## TASK DESCRIPTION
Where the data below shows a picture, leave that picture out and copy the rest exactly.

## PROVIDED MATERIAL
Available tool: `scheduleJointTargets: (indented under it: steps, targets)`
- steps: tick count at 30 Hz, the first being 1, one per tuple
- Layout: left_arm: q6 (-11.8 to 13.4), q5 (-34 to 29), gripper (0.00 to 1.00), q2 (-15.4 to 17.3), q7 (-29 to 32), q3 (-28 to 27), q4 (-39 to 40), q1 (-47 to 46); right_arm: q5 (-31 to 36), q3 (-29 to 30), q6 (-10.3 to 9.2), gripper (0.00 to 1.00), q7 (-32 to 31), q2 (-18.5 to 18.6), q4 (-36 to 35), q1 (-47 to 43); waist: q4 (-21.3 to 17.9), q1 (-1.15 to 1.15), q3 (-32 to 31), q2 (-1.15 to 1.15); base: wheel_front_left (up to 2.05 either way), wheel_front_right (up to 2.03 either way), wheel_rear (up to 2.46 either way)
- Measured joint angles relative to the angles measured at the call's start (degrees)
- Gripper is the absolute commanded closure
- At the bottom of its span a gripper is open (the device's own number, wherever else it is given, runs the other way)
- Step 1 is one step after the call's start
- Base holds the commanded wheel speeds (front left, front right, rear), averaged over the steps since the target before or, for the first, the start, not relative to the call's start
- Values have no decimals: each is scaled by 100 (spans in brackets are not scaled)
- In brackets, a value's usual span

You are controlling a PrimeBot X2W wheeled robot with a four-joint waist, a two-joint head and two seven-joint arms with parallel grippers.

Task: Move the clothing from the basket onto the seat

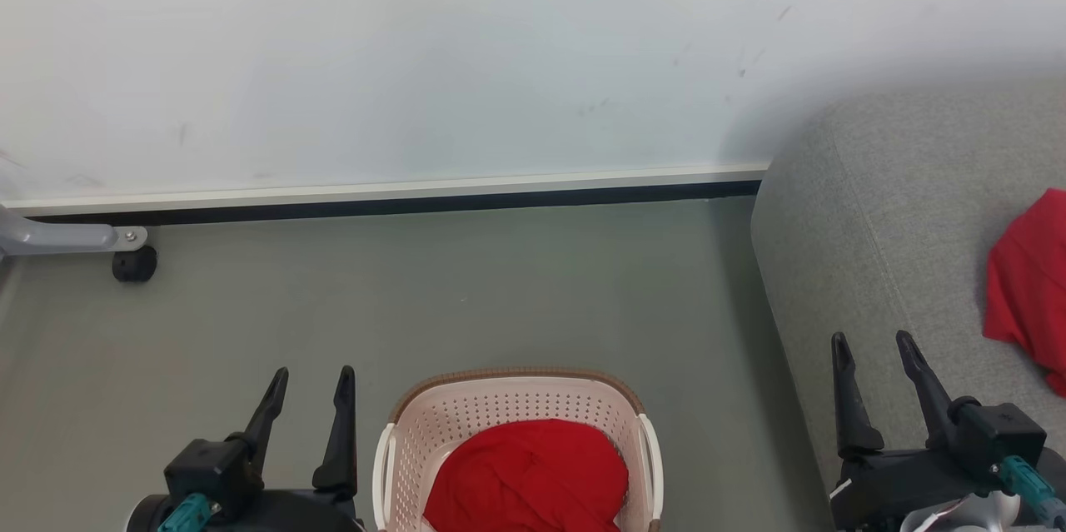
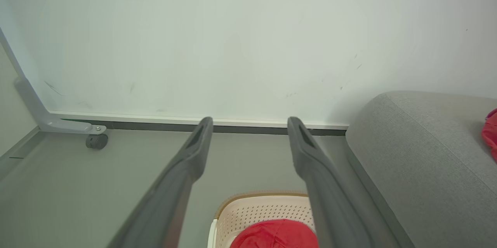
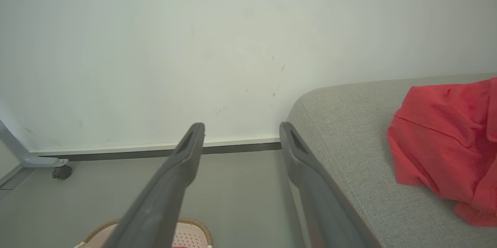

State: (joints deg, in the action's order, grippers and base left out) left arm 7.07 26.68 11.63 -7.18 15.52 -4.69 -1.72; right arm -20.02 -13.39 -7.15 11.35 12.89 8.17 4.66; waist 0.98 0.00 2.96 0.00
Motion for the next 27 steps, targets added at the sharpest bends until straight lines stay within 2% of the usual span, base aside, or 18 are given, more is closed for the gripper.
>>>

## ANSWER TO THIS EXERCISE
Available tool: `scheduleJointTargets: (indented under it: steps, targets)`
- steps: tick count at 30 Hz, the first being 1, one per tuple
- Layout: left_arm: q6 (-11.8 to 13.4), q5 (-34 to 29), gripper (0.00 to 1.00), q2 (-15.4 to 17.3), q7 (-29 to 32), q3 (-28 to 27), q4 (-39 to 40), q1 (-47 to 46); right_arm: q5 (-31 to 36), q3 (-29 to 30), q6 (-10.3 to 9.2), gripper (0.00 to 1.00), q7 (-32 to 31), q2 (-18.5 to 18.6), q4 (-36 to 35), q1 (-47 to 43); waist: q4 (-21.3 to 17.9), q1 (-1.15 to 1.15), q3 (-32 to 31), q2 (-1.15 to 1.15); base: wheel_front_left (up to 2.05 either way), wheel_front_right (up to 2.03 either way), wheel_rear (up to 2.46 either way)
- Measured joint angles relative to the angles measured at the call's start (degrees)
- Gripper is the absolute commanded closure
- At the bottom of its span a gripper is open (the device's own number, wherever else it is given, runs the other way)
- Step 1 is one step after the call's start
- Base holds the commanded wheel speeds (front left, front right, rear), averaged over the steps since the target before or, for the first, the start, not relative to the call's start
- Values have no decimals: each is scaled by 100 (spans in brackets are not scaled)
- In brackets, a value's usual span

You are controlling a PrimeBot X2W wheeled robot with a four-joint waist, a two-joint head and two seven-joint arms with parallel grippers.

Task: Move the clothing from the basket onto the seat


State: (joints deg, in the action's order, grippers and base left out) left arm 7.07 26.68 11.63 -7.18 15.52 -4.69 -1.72; right arm -20.02 -13.39 -7.15 11.35 12.89 8.17 4.66; waist 0.98 0.00 2.96 0.00
Motion for the next 27 steps, targets added at the sharpest bends until straight lines stay within 2% of the usual span, base aside, or 18 are given, more is closed for the gripper.
>>>

This exercise is complete.